Measles

Last revised by Craig Hacking on 18 Aug 2021

Measles (also known as rubeola) is a highly contagious infection caused by the measles virus.

The measles vaccine, first introduced in 1963, has significantly reduced the incidences of measles. However, it remains endemic in countries with low vaccination rates 1. Worldwide, it is the leading cause of vaccine-preventable mortality in children 2.

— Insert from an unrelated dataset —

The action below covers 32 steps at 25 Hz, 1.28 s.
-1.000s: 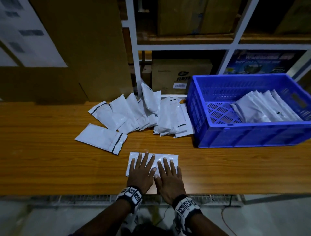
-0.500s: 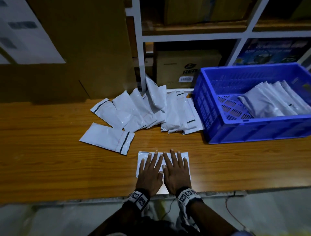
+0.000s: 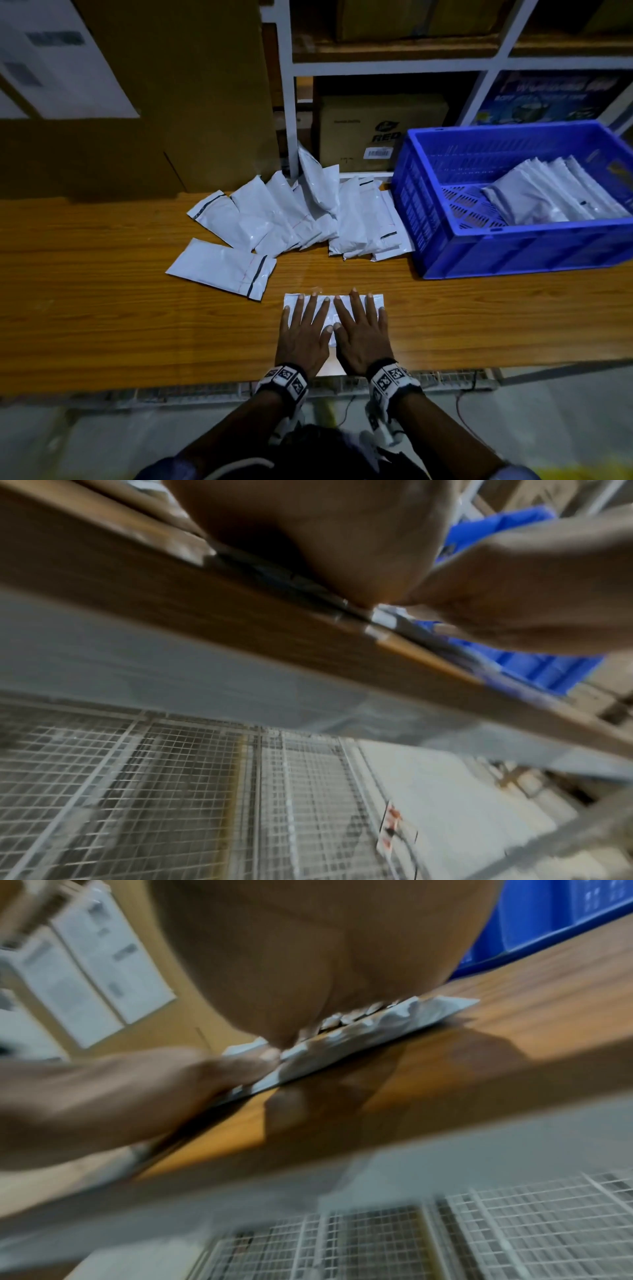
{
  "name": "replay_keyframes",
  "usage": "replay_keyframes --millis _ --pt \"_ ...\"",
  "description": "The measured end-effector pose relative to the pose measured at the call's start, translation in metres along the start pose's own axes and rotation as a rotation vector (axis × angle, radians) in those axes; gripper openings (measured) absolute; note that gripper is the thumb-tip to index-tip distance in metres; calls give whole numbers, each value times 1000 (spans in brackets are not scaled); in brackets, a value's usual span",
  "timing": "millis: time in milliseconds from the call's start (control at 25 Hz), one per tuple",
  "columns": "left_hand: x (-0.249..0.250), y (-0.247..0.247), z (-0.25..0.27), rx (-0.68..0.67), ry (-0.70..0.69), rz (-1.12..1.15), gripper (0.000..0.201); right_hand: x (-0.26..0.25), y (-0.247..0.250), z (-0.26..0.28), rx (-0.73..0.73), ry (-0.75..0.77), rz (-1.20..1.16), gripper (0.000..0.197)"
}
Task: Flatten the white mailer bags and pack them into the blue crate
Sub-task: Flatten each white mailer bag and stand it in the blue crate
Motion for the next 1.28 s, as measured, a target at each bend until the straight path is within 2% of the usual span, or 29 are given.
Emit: replay_keyframes --millis 80,280,440,680,880,1080,1280 --pt "2 0 4 4 11 -10 61 -1 -2 10 60 -6 14 57" --pt "1 -5 11 29 -16 -16 60 3 -15 22 96 23 47 55" --pt "5 4 13 68 -21 -24 61 3 -16 15 49 -5 49 57" --pt "11 -6 12 4 -33 7 62 5 -5 8 -63 17 -22 59" --pt "7 -2 9 -6 -6 28 64 9 5 11 84 -3 -39 55" --pt "10 -3 7 10 -4 25 62 12 -12 11 99 -19 27 56" --pt "16 0 3 44 -13 -39 61 12 -11 1 16 -24 33 57"
Point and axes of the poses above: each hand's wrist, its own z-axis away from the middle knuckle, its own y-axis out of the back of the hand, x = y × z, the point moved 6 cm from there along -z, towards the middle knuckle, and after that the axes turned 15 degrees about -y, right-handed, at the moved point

Measles infection is divided into three distinct clinical stages:

  • incubation period:
    • the incubation period begins after the virus has infected an individual via the conjunctiva or respiratory mucosa
    • this stage ranges from 7-21 days 1
  • prodromal period:
    • the incubation period is followed by nonspecific prodromal symptoms of fevers, malaise, anorexia, cough, coryza and conjunctivitis
    • this phase usually lasts 2-4 days before the exanthem phase
    • Koplik spots are pathognomonic small blue-white spots on the buccal mucosa and appear 1-2 days before the onset of rash 3
  • exanthem:
    • after 2 to 4 days of prodromal period, the characteristic erythematous maculopapular rash appears
    • the rash is non-itchy and usually begins on the face and neck and progresses down to the entire trunk and extremities, rarely affecting the palms and soles
    • the rash begins to fade 3-7 days after first appearing, in the order of appearance

Measles is highly contagious. The infection is transmitted from person-to-person via aerosolized respiratory droplets produced during coughing or sneezing. Approximately 90% of susceptible individuals develop measles after exposure to the virus 4. The measles virus can cause generalized immunosuppression and hence predisposes an individual, particularly those already immunocompromised, to secondary infection such as pneumonia 5.

The role of imaging is to detect possible complications.

Chest radiography may demonstrate mixed reticular opacities, air space consolidation and lymph node enlargement in the hilum 6.

There are no specific treatments for measles and the treatment is essentially supportive care with antipyretics, fluid therapy, and antibiotics for secondary bacterial infections.